● Directions for this task
Take each line below that has "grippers" and copy it.

========

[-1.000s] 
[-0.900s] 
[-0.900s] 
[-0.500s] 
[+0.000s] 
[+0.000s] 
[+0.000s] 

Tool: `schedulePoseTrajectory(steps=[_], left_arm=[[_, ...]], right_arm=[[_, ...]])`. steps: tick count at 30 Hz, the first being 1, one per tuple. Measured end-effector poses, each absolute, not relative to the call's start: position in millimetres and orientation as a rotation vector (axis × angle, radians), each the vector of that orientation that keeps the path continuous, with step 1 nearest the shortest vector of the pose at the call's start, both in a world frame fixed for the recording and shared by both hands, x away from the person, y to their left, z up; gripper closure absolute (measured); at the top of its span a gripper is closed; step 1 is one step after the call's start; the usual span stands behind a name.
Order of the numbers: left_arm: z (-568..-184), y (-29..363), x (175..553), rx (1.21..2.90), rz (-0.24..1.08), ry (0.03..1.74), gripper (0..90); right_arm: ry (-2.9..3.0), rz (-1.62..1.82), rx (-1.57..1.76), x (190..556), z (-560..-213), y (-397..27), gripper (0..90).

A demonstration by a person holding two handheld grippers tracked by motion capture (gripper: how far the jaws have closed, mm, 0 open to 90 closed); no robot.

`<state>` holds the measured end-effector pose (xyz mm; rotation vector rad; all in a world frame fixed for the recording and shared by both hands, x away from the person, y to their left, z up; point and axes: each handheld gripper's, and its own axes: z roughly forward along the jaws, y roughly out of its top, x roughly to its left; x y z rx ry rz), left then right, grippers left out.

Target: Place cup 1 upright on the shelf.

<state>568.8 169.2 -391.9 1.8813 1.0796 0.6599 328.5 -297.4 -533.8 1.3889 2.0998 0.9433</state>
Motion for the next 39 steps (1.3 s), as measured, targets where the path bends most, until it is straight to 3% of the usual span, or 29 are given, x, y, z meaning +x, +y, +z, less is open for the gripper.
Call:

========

● Solved problem
A demonstration by a person holding two handheld grippers tracked by motion capture (gripper: how far the jaws have closed, mm, 0 open to 90 closed); no robot.
`<state>` holds the measured end-effector pose (xyz mm; rotation vector rad; all in a world frame fixed for the recording and shared by both hands, x away from the person, y to their left, z up; point and axes: each handheld gripper's, and its own axes: z roughly forward along the jaws, y roughly out of its top, x roughly to its left; x y z rx ry rz), left then right, grippers left out.

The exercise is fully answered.